In file included from /var/tmp/portage/binutils-2.16.1-r3/work/binutils-2.16.1/libiberty/../include/xregex.h:26,

                 from /var/tmp/portage/binutils-2.16.1-r3/work/binutils-2.16.1/libiberty/regex.c:199:

/var/tmp/portage/binutils-2.16.1-r3/work/binutils-2.16.1/libiberty/../include/xregex2.h:548: warning: ISO C90 does not support `static' or type qualifiers in parameter array declarators

In file included from /var/tmp/portage/binutils-2.16.1-r3/work/binutils-2.16.1/libiberty/regex.c:653:

/var/tmp/portage/binutils-2.16.1-r3/work/binutils-2.16.1/libiberty/regex.c: In function `byte_compile_range':

/var/tmp/portage/binutils-2.16.1-r3/work/binutils-2.16.1/libiberty/regex.c:4552: warning: signed and unsigned type in conditional expression

/var/tmp/portage/binutils-2.16.1-r3/work/binutils-2.16.1/libiberty/regex.c:4562: warning: signed and unsigned type in conditional expression

/var/tmp/portage/binutils-2.16.1-r3/work/binutils-2.16.1/libiberty/regex.c:4562: warning: signed and unsigned type in conditional expression

found

checking for working makeinfo... found

checking for gcc... gcc

checking whether the C compiler (gcc -O2 -march=pentium3 -pipe  ) works... yes

checking whether the C compiler (gcc -O2 -march=pentium3 -pipe  ) is a cross-compiler... no

checking whether we are using GNU C... yes

checking whether gcc accepts -g... yes

checking for ld used by GCC... /usr/lib/gcc/i386-pc-linux-gnu/3.4.4/../../../../i386-pc-linux-gnu/bin/ld

checking if the linker (/usr/lib/gcc/i386-pc-linux-gnu/3.4.4/../../../../i386-pc-linux-gnu/bin/ld) is GNU ld... yes

checking for /usr/lib/gcc/i386-pc-linux-gnu/3.4.4/../../../../i386-pc-linux-gnu/bin/ld option to reload object files... -r

checking for BSD-compatible nm... nm

checking whether ln -s works... yes

checking how to recognise dependant libraries... pass_all

checking for object suffix... o

checking for executable suffix... no

checking for ranlib... ranlib

checking for strip... strip

updating cache ./config.cache

loading cache ./config.cache within ltconfig

It is not necessairly in this stage that it crashes, but it crashes and i don't know how to solve this:S

----------

## Beefrum

Very difficult to get a clue! Is your system rocksteady in other circumstances? You are rebuilding the toolchain! From what environment? As it can be something other than the problems that occur usually!

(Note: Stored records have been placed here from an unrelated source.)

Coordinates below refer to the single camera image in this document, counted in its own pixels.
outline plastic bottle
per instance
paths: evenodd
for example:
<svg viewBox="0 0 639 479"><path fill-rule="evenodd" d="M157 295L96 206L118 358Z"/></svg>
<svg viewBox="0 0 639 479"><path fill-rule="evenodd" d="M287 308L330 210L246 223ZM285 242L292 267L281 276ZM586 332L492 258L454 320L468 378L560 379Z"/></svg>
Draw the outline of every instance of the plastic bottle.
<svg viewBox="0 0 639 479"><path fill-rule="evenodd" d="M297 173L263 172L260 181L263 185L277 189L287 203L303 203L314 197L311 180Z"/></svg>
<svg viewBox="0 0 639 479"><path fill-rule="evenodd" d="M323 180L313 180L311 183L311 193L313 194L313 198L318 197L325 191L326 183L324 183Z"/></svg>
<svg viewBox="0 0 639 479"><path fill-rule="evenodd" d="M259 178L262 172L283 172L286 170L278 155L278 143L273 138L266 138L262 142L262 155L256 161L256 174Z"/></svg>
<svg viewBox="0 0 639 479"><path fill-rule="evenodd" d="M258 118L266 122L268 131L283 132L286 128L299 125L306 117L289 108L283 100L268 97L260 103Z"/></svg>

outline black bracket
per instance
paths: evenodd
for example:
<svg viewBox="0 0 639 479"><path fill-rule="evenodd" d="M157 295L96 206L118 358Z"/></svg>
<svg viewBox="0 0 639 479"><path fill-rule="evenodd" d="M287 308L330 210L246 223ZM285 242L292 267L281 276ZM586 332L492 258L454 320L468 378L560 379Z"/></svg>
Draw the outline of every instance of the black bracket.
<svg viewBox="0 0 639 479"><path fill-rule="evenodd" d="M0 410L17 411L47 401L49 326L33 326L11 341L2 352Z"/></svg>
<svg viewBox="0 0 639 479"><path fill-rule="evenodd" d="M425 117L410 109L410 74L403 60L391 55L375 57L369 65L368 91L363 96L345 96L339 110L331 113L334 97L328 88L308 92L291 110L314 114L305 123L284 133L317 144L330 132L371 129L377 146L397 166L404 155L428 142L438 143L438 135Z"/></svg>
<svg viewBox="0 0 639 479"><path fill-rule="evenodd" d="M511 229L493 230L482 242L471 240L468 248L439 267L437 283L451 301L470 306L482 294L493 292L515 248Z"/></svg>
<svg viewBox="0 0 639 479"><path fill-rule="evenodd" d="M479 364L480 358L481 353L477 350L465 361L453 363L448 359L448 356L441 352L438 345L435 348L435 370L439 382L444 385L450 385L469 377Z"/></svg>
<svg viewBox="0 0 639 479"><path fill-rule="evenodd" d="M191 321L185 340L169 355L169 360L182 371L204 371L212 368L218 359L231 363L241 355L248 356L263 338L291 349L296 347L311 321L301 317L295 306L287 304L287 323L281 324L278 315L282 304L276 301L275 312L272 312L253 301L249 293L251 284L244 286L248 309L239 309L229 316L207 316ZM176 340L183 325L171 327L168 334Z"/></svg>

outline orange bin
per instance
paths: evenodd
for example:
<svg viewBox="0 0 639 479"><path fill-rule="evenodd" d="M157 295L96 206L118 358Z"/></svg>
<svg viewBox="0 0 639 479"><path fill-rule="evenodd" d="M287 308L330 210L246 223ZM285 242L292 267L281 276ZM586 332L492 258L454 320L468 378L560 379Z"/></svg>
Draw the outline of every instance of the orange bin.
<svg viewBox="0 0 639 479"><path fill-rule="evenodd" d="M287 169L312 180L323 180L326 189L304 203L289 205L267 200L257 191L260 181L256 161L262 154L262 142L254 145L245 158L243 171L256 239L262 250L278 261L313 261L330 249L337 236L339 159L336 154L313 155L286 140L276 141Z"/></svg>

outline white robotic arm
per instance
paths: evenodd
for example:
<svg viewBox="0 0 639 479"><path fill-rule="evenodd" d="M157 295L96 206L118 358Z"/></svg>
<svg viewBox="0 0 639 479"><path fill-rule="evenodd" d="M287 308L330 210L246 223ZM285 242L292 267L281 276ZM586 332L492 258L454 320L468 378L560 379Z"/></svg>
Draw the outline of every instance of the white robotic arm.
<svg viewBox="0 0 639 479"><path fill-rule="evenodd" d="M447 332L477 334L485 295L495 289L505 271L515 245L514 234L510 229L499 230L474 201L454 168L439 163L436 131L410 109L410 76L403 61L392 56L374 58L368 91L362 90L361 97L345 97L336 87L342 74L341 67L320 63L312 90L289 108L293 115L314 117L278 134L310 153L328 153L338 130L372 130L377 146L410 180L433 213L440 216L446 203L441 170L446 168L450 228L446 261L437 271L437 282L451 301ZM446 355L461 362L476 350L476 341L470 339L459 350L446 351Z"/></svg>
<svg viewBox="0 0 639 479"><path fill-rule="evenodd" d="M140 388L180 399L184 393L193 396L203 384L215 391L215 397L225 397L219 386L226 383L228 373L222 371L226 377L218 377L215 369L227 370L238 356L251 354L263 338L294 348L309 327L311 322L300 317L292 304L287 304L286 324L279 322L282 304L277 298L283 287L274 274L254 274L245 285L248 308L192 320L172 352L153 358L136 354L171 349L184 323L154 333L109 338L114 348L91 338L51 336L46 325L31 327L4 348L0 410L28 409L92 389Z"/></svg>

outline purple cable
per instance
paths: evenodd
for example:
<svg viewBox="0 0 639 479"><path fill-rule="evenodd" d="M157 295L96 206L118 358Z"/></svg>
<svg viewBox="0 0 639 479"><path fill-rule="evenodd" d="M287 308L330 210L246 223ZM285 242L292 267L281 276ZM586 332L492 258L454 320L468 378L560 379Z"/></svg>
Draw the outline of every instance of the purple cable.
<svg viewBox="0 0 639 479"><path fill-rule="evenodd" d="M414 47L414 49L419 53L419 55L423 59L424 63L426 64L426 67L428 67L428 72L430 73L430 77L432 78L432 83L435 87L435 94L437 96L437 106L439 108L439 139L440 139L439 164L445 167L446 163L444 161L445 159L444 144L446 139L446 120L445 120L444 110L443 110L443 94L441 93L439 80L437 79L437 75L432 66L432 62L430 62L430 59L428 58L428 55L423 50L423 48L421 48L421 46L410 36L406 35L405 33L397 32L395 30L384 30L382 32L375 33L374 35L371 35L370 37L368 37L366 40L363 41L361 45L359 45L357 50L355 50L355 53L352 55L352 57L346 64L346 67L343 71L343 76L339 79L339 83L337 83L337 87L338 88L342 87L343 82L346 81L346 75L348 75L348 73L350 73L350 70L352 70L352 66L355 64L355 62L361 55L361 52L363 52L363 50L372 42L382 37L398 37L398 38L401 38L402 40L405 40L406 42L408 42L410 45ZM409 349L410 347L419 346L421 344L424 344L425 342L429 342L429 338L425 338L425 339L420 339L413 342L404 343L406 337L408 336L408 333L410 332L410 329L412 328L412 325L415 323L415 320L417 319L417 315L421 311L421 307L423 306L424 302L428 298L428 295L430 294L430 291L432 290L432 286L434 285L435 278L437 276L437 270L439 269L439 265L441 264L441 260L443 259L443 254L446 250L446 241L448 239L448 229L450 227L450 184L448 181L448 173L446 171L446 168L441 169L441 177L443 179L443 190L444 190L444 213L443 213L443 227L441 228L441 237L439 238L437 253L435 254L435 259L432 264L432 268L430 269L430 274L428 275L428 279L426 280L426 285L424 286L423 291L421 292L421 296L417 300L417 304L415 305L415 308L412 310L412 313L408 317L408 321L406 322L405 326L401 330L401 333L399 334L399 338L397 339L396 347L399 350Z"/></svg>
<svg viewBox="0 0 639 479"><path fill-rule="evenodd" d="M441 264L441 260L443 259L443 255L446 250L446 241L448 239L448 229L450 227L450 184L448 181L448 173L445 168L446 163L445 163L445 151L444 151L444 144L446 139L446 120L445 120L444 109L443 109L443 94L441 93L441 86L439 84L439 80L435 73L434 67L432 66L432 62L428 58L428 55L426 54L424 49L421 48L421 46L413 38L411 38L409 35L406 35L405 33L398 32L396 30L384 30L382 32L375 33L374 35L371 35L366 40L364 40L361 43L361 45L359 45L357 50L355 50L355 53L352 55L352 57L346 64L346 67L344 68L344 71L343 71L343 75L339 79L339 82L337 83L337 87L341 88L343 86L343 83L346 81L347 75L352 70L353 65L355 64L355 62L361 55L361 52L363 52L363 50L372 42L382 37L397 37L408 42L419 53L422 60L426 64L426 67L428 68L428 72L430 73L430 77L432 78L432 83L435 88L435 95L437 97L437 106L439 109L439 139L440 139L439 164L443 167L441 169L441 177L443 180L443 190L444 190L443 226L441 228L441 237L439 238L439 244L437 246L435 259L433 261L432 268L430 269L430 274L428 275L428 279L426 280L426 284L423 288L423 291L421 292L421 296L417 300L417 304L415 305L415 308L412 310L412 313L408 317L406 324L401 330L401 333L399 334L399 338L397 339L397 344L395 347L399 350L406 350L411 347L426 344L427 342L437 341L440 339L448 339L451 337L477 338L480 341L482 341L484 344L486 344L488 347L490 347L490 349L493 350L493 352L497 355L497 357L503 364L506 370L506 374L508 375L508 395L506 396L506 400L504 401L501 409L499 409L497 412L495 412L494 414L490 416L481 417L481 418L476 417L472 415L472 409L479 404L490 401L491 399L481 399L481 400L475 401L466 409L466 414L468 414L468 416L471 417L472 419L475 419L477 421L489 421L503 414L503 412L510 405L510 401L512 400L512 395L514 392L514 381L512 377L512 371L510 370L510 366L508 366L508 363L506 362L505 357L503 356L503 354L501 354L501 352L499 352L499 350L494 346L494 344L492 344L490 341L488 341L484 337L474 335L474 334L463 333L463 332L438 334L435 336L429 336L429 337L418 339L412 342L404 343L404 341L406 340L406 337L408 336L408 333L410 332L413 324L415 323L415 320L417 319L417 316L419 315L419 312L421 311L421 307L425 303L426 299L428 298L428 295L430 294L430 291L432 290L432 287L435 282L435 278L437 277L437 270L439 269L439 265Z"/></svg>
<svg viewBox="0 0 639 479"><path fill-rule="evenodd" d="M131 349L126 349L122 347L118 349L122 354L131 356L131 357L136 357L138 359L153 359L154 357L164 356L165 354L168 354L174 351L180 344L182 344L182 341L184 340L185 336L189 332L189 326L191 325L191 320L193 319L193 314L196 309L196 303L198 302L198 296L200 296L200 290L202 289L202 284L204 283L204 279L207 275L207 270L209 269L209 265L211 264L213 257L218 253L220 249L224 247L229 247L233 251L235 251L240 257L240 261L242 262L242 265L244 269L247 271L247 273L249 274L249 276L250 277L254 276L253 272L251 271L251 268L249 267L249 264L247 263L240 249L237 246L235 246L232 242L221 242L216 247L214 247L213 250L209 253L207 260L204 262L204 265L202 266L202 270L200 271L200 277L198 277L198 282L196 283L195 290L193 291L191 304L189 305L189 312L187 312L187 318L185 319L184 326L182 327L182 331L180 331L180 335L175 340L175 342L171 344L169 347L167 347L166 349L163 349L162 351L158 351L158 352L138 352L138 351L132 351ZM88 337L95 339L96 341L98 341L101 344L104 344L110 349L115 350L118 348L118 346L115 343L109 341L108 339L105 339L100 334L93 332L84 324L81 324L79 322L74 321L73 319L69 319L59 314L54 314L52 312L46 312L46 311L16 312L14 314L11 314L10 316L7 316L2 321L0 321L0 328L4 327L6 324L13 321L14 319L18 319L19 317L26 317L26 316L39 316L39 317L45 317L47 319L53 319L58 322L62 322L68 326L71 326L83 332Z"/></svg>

Ahh, edited "emerge --info" in. So I now do same thingy!

Current flags of mine: CFLAGS="-O2 -mtune=i686 -march=pentium3 -fomit-frame-pointer -pipe"

And again. Because lot's of trouble with power-outages and corrup filesystems, as usual   :Crying or Very sad: 

----------

## ourcach

most of the things you asked i don't know how to answer...

I just bought this computer to set as a server at home.

..

i just installed gentoo and during the installation no errors occured,

then when i tried to install the packages it simply crashes.

at first i tried to do a memtest to check the ram and it was ok...

i installed the stage3, if that is of any importance...

----------

## Beefrum

I am getting a memory vibe here! Still searching in my biological archive for the moment!

----------

## at240

 *ourcach wrote:*   

> I just bought this computer to set as a server at home.

 

 :Idea:   You just bought a P3. Was it second hand? Are you sure that all the components in it were working before you installed Gentoo?

Could you post some output from a compilation that fails? We need to see the text just before the compilation grinds to a halt (i.e. the bit that generates the error, plus the error message itself). What you posted above doesn't really help.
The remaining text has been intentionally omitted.